Kanban is an agile working method in which you visualise tasks on a board, limit work in progress and deliver continuously instead of working in fixed sprints.
DEFINITION
Kanban makes work visible. You have a board with columns that show the status of a task — for example “To Do”, “In Progress” and “Done”. Each task is a card on this board. Kanban has one decisive rule: limit how many tasks may be in progress at the same time. This limit is called a work in progress limit (WIP limit). It forces the team to finish tasks before starting new ones. The result: less multitasking, faster throughput, earlier visibility of bottlenecks. Kanban has no fixed roles, no sprints, no retrospectives. It is more flexible than Scrum and suits teams that handle continuous requests, such as support, marketing or operations. Kanban originally comes from Japanese manufacturing and became known through Toyota in the 1950s.
CONNECTIONS
Leadership
Kanban makes delegation visible: when tasks are handed over, the Kanban board immediately shows where overload arises and where capacity is free. Leaders can make steering decisions on a data basis.
Artificial Intelligence
Autonomous AI agents can update Kanban boards automatically, assign tickets or report bottlenecks. Kanban thus becomes more than a visualisation tool — a self-regulating system.
Project Management
Kanban visualises bottlenecks in the workflow, similar to how critical path analysis exposes bottlenecks in project schedules. Both methods help make blockers visible early.
KEY POINTS
- Kanban visualises tasks and workflow on a board.
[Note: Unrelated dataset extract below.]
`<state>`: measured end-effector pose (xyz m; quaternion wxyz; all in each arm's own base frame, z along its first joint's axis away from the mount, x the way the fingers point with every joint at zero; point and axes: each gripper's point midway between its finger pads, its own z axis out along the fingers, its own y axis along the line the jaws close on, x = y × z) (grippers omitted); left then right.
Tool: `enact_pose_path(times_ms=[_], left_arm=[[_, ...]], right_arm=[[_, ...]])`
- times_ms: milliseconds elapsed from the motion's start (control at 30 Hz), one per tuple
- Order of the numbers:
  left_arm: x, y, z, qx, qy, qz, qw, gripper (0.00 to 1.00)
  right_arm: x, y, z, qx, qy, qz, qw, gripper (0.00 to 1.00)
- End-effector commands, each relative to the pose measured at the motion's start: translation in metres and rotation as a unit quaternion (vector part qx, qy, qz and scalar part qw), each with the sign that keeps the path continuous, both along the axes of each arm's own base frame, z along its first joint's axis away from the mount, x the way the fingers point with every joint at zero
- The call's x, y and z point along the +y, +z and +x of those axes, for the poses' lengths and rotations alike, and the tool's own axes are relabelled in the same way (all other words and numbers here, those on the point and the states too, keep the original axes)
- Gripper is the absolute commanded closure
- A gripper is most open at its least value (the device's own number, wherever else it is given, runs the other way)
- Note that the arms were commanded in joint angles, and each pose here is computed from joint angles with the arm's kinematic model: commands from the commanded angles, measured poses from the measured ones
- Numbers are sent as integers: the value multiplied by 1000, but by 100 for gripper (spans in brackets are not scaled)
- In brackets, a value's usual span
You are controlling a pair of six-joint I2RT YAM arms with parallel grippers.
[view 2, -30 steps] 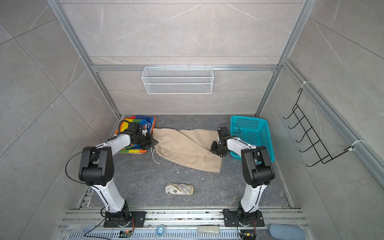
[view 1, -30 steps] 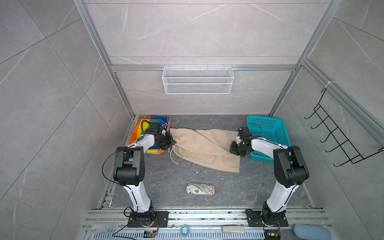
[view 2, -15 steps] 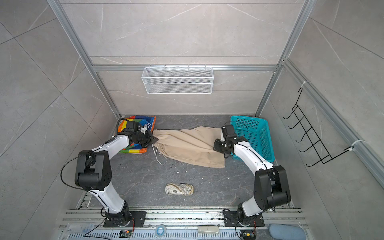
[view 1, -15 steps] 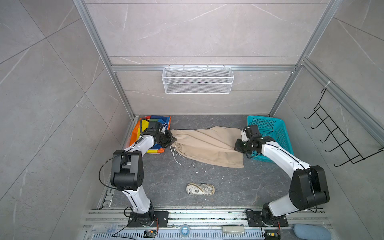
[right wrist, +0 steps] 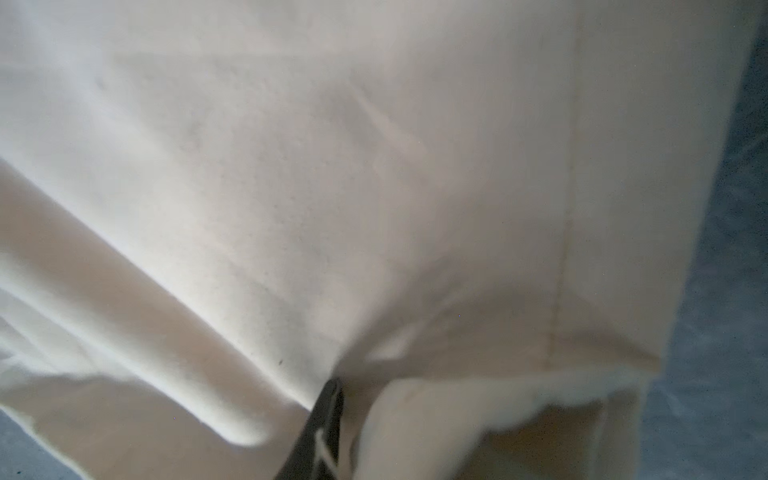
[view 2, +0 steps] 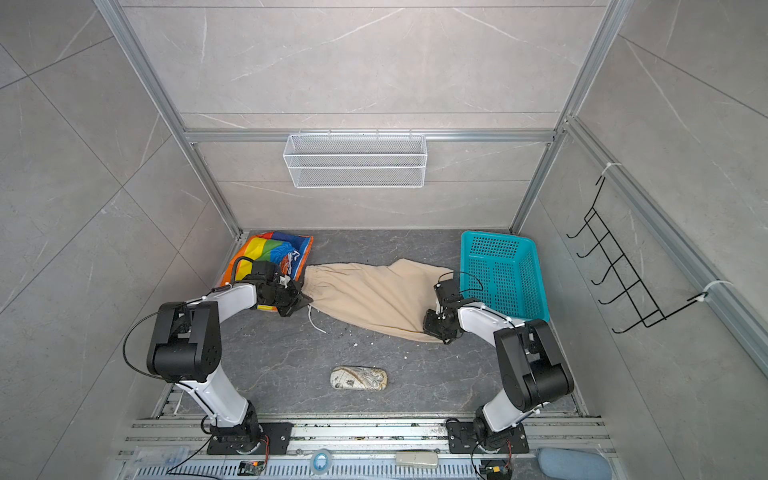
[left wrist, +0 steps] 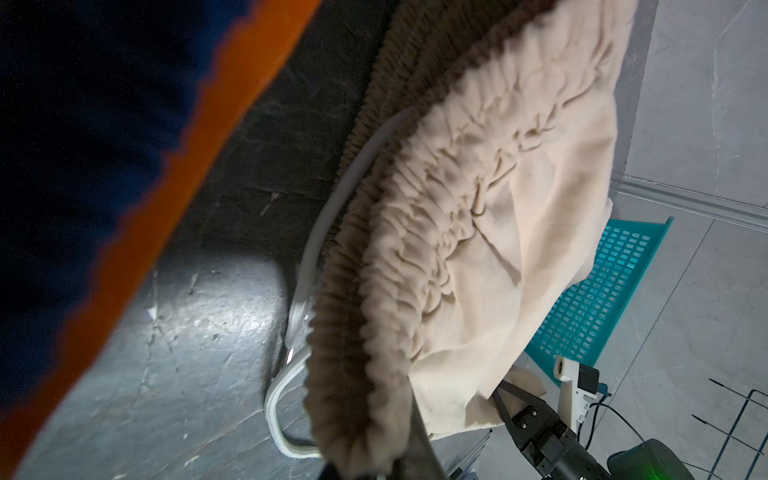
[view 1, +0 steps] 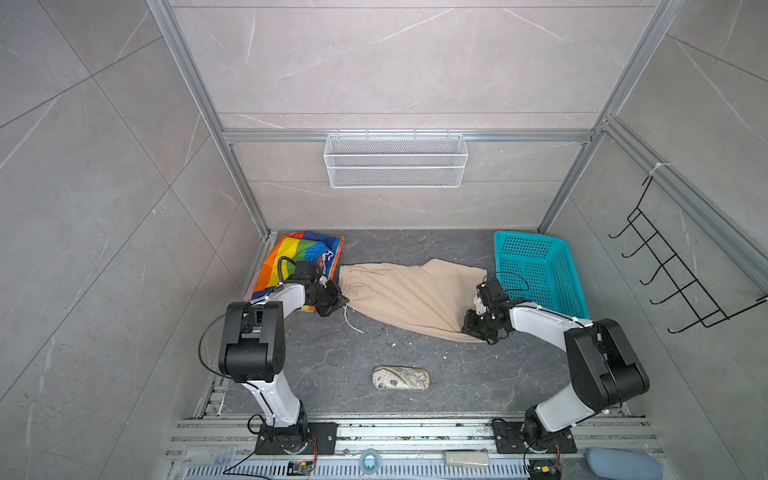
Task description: Fold and stack the shorts
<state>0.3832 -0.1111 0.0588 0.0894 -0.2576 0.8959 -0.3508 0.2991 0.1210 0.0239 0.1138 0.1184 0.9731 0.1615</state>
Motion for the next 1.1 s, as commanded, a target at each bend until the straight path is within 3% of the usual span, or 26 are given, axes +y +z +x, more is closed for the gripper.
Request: enact_pose_path(times_ms=[0,167,467,633,767,867,1067], left_arm=[[6,20,13,-41,4,11,999,92],[6,21,14,-44,2,12,999,91],[6,19,15,-45,4,11,999,90],[3,26,24,-52,8,0,999,90],[3,32,28,-61,13,-3,998,90],[3,27,25,-55,11,-2,998,90],[1,10,15,-40,16,-13,999,87]], right_arm=[[-12,17,-1,-18,-10,-22,1000,68],[-20,30,-2,-34,-14,-42,998,69],[-29,25,-12,-34,-18,-59,998,93],[-29,50,18,-58,-8,-78,995,100],[-32,75,30,-89,-7,-87,992,100],[-35,80,21,-94,1,-95,991,100],[-38,24,-21,-35,6,-87,996,97]])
- WIP limits restrict parallel work and reduce multitasking.
- Kanban has no fixed sprints; it works as a continuous flow.
- There are no prescribed roles as in Scrum.
- Kanban comes from the Toyota production system of the 1950s.
EXAMPLE
A marketing team has a Kanban board with the columns: Ideas, Briefing, In Production, Review, Published. The WIP limit for “In Production” is three. When three pieces of content are being produced at once, no new one may start until one is finished. The team quickly notices that “Review” is the bottleneck because everything waits there. It solves the problem by having a second team member take on reviews. Throughput time drops by 40 percent.
MISCONCEPTIONS
Is Kanban only suitable for software teams?
No. Kanban suits any kind of knowledge work: marketing, HR, operations, legal. Wherever tasks have a clearly definable flow process, Kanban works well.
Do I need a digital tool for Kanban?
No. A physical board with sticky notes is often just as effective as a digital tool. The method works regardless of the medium.